IWT has had Smartlights™ technology ready to roll out for a few years now. But it took awhile for other pieces of the regional test-drive process to fall into place. First was the construction of the region’s multi-million dollar research and development facility, the Center for Advance Engineering and Research (CAER). Next, in 2010, one branch of Central Virginia’s economic partnership, the Region 2000 Local Government Council, received an energy conservation grant from the American Recovery and Reinvestment Act to put toward the project.
In an impressive public-private collaboration, the grant is helping to support the installation of Smartlights™ in Lynchburg and five surrounding localities. The CAER is hosting the network control center, the place where IWT, utility companies, and area engineering students will work to compare, test, and optimize energy savings.
Connecting the Green Dots
Whether you’re out to save the planet or just looking to save a few dollars on your heating and cooling costs, the Lynchburg Green Building Initiative (LGBI) can help you find the local resources you need to get started. The group publishes the Eco Book, a free, informative guide to green ideas, practices, products, and services. LBGI also presents the Green Expo, a two-day springtime event that puts organizations and businesses in touch with the wider Central Virginia community to share opportunities and expertise.

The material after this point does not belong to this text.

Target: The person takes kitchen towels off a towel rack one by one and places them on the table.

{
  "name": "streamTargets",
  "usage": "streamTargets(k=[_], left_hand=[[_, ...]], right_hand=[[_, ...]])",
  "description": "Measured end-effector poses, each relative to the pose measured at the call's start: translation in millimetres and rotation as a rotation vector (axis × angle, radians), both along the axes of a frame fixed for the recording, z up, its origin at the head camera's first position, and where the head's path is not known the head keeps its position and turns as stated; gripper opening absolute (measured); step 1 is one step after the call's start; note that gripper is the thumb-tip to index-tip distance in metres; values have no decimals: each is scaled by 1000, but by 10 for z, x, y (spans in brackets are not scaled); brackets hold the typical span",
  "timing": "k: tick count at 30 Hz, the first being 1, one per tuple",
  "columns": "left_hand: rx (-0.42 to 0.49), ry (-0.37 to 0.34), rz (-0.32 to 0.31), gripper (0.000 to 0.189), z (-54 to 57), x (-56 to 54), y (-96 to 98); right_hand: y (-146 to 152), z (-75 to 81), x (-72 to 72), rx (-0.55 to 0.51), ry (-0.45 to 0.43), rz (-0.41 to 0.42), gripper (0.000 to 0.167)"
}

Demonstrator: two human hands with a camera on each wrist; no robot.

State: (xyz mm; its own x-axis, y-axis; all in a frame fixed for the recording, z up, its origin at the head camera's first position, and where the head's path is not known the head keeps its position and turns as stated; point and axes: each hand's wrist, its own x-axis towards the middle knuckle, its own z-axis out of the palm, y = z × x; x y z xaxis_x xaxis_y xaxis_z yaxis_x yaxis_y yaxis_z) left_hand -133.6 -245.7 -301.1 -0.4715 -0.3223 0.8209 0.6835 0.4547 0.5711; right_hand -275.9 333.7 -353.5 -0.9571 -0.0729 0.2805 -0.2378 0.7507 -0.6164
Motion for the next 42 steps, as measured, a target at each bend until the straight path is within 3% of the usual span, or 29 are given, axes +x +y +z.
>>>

LGBI’s mission is to offer the region all of the tools necessary to make a sustainable community a reality. “It’s a big elephant to eat,” says Janet Rose-Campbell, the nonprofit’s new executive director. Campbell has a lot of experience getting people to take on serious challenges and have fun doing it. She played a part in Lynchburg’s successful downtown revitalization, working as the special events director at Lynch’s Landing and then as the manager of the Lynchburg Community Market.
The two-year-old organization offers workshops and meets with community groups and businesses interested in creating a more energy-efficient, sustainable future for Central Virginia. For more information, visit lynchburggreenbuildinginitiative.com.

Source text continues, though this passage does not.